I warned DD a week ago that the carpets are getting cleaned and people would be in her room. You can imagine her reaction!

My daughter is a slob too. I stopped fighting it if it was contained to her room and I could shut the door. If it seeps out into communal living area, I have a problem. She was home for 4 days between the end of her first year of college and leaving for study abroad and it looked like a small bomb went off in her room. I asked her not to leave it that way and she did a semi-decent job before she left but the door is still closed ; )

PS. her dorm room was much neater/organized

Checking for clarity…your daughter is going to school full time, and working a ton of hours?

I’d let this go as long as there isn’t food in her room.

Either that…or find a time nice a week for an hour…and give her a big black garbage bag and a laundry basket.

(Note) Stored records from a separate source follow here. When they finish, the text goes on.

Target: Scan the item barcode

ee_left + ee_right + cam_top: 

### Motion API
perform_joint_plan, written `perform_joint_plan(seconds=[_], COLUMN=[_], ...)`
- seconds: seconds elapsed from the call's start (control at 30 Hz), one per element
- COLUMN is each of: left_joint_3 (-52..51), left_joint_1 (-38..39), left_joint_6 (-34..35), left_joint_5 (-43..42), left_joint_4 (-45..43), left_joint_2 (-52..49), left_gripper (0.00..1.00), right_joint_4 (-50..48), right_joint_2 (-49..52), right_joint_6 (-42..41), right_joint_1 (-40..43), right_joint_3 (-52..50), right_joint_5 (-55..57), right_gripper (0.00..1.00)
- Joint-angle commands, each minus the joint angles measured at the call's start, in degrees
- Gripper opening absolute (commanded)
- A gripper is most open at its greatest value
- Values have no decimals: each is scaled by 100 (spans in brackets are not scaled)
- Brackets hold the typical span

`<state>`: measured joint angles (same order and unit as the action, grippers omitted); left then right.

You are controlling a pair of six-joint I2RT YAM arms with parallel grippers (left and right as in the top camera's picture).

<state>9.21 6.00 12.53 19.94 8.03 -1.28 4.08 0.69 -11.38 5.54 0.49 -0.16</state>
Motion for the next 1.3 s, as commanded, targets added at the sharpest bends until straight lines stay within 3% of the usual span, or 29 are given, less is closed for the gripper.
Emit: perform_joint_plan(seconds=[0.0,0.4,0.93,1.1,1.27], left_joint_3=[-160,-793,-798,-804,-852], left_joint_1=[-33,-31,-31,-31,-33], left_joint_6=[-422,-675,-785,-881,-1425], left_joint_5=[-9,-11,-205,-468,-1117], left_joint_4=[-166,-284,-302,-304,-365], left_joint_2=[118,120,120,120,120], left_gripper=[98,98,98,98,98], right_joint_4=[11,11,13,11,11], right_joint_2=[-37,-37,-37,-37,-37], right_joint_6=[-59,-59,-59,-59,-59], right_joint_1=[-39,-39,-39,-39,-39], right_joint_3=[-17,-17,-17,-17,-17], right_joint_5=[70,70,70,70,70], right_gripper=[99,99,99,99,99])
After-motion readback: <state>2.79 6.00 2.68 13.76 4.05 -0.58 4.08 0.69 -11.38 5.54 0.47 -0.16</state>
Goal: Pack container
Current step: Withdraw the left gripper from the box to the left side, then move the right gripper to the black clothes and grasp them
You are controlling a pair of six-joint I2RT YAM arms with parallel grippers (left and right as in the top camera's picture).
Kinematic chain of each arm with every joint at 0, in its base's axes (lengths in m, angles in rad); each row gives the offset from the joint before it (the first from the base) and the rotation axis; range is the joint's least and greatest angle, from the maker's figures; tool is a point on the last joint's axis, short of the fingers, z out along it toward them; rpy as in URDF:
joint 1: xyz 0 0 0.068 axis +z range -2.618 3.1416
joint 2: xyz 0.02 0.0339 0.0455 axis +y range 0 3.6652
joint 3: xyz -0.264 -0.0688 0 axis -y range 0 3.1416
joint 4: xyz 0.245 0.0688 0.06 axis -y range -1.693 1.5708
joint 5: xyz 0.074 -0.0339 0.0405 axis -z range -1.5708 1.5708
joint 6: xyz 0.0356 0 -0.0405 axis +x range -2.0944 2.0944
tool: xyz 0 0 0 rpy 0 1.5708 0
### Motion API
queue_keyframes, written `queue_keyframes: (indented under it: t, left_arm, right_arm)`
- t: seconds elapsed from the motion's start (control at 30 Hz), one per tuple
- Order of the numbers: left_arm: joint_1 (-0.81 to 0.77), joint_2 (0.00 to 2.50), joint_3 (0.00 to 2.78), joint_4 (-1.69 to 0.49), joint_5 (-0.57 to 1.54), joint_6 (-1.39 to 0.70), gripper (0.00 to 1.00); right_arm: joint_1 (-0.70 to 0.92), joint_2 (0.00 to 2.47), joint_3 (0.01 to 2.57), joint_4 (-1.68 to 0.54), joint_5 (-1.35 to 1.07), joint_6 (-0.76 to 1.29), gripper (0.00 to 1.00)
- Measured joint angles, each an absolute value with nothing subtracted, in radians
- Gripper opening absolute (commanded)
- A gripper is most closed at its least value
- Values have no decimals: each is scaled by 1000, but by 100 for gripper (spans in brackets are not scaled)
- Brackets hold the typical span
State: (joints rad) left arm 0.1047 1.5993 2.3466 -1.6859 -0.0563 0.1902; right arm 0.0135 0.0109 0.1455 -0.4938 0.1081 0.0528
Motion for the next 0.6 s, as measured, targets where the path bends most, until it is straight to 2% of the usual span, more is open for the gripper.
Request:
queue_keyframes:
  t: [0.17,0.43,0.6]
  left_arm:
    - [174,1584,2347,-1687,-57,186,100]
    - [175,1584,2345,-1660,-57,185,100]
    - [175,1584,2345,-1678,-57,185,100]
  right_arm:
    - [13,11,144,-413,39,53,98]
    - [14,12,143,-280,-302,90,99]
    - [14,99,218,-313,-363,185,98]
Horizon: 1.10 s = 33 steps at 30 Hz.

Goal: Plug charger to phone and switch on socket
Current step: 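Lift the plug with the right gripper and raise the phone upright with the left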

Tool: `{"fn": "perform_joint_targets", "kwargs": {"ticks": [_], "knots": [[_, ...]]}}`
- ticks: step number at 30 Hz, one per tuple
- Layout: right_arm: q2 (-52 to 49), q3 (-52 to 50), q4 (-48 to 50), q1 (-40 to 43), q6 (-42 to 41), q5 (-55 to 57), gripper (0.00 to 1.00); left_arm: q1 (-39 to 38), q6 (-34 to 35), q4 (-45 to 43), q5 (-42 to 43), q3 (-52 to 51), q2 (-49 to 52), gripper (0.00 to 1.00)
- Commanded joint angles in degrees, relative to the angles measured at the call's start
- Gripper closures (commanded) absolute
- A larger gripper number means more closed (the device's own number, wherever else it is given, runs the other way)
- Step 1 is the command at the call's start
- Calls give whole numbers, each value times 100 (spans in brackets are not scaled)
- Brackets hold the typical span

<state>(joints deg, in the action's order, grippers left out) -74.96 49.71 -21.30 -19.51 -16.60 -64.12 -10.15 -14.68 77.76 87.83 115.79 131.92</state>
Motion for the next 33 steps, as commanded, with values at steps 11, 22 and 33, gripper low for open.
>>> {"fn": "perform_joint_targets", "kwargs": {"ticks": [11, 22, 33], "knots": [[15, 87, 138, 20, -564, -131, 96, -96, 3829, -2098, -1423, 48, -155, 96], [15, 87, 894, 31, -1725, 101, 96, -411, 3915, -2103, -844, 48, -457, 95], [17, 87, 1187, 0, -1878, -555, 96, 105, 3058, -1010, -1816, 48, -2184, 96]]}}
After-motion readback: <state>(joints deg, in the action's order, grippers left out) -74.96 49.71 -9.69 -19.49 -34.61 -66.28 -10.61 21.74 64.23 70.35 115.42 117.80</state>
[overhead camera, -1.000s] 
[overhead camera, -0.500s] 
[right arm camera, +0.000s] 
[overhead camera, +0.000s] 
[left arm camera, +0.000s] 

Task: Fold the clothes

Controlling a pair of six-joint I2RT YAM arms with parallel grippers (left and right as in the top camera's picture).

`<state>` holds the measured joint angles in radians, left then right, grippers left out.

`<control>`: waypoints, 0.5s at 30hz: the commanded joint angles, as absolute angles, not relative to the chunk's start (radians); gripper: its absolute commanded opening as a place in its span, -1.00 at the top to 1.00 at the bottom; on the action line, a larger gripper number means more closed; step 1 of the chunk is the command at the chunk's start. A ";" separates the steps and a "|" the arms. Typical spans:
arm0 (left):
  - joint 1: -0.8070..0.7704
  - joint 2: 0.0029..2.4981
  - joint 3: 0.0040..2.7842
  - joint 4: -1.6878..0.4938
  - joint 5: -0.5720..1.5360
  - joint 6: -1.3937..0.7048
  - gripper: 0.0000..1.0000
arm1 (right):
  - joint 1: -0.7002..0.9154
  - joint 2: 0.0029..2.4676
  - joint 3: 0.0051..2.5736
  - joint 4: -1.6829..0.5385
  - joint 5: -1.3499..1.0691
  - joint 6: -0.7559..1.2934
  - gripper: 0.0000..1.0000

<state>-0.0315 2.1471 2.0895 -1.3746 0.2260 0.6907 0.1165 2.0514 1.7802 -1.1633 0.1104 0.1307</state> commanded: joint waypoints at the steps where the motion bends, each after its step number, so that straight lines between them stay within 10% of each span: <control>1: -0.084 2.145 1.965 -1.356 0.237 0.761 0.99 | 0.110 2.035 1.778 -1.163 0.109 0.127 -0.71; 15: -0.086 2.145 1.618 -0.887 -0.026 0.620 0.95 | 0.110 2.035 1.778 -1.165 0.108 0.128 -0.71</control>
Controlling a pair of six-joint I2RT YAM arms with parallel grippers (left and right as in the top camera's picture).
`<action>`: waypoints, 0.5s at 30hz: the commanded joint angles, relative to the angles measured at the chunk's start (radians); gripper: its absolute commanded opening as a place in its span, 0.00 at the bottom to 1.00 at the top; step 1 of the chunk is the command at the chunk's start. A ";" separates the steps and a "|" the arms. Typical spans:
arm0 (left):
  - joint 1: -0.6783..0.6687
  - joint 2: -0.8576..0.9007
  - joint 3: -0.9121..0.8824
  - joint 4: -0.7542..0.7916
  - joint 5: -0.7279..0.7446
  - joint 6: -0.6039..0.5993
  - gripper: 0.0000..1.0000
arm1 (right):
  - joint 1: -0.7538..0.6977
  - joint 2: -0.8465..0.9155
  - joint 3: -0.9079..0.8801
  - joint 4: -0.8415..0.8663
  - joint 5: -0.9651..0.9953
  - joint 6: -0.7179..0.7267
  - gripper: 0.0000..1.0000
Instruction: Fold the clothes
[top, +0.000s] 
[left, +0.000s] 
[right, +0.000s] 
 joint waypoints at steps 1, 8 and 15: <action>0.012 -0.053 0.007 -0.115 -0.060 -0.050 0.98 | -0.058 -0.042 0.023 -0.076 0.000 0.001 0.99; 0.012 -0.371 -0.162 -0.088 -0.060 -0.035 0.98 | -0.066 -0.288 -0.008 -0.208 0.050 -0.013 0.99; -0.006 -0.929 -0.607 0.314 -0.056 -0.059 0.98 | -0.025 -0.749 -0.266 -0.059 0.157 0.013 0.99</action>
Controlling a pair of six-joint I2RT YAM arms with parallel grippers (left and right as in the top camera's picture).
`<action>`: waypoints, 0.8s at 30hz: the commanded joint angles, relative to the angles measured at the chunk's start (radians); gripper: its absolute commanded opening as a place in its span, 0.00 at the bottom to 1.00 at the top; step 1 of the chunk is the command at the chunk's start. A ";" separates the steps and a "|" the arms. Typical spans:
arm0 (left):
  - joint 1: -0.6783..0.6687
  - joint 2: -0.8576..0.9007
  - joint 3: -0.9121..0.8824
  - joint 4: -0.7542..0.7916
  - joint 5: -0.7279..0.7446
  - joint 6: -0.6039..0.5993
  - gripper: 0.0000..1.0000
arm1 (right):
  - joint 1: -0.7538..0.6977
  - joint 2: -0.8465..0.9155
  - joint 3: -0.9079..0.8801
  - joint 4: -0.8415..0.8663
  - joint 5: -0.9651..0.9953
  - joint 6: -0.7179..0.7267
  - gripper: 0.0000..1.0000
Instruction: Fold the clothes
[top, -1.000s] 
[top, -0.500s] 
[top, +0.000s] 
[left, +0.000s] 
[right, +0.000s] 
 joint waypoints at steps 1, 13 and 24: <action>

Mother to a slob, as well. (Actually, two of them, sadly) D is living in our basement as she finishes her grad degree; I don’t go down there much. S is off on his own so I don’t see his bedlam ever. It used to bug me because I’m on the tidy side, but I had to learn to shrug it off. There are worse vices.

My husband’s sisters tell me that he used to be a terrible slob. Now he’s a neat freak! He gets annoyed at my messiness.

My slob only tidied up when her now-husband insisted. Mom pressure had no impact. ?‍♀️

The summer before college can be tough. One speaker college speaker told us that one of her kids was so annoying that she wanted to call the college and say, “can you take her 6 weeks early?”.

Fyi - there is a “soiling the nest” term used a lot by parents in the same boat…
https://grownandflown.com/soiling-the-nest-teens-being-bad/

" We have to bug her just to bring down dishes."

I can deal with clutter and some clothes strewn about but we have a strict “no food in the bedrooms” rule unless you are sick. I just don’t think food belongs there and dirty dishes, etc. can attract pests.

I’ve always thought of the summer before college freshman year as nature’s way of letting the kid and the parents part with relief and no regrets.

I have 2 slobs also. One is staying in his apartment this summer for his internship but even when he was home for 3 days his room was a tornado. He was so bad in hs that his brother didn’t realize he had the same wood floors that are in his room. The other has claims he has unpacked the college boxes but really means that they’re all inside of his room and he’s just digging through to find what he needs. As long as I don’t have to see it, we’ll survive the summer. I do spend a day deep cleaning their rooms after they return to college in the fall and always end with a very satisfied sigh of relief.

@intparent said:

I suspect this will be the case for D2. Her serious BF may end up being her husband, and I don’t think he would be willing to put up with her mess. She’s going to have to get better about containing the two cats mayhem if she wants to have a happy marriage. And the clothes are going to HAVE to find the hangers or laundry bin quite a bit more often.

S20 was a slob until his senior year, when he got a girlfriend who wasn’t. Then suddenly he became a neat freak, and was generally really frustrated with S19 and the common areas they shared. S19 is still horrible. I know I’m bad (my wife isn’t, which is a fairly common source of friction) but I couldn’t live the way he does. God help whoever he rooms with next year.

S20 also was frankly a pain in the butt about everything his whole senior year. When it was time for him to go, the whole family was lined up to help him pack. We get along much better now than we did then, even when he is living at home. It was just time for all of us to move on to the next stage.

S19 on the other hand is going to be hard to see go. He is going farther, and other than being a slob is mostly pretty fun to live with. I think there will a hole in the family dynamic next year.

Remember when she went to daycare or pre-school and wept hysterically when you picked her up at the end of the day? She was exhausted from behaving well all that time, and now could let down her guard with you because you were safe. This is still true. She’s good all day at school and work, and when she gets home, she’s safe and doesn’t have to be perfect anymore. Yup it’s annoying - especially when all the plates and teaspoons have gone missing. But it is part of her whole learining-about-life process.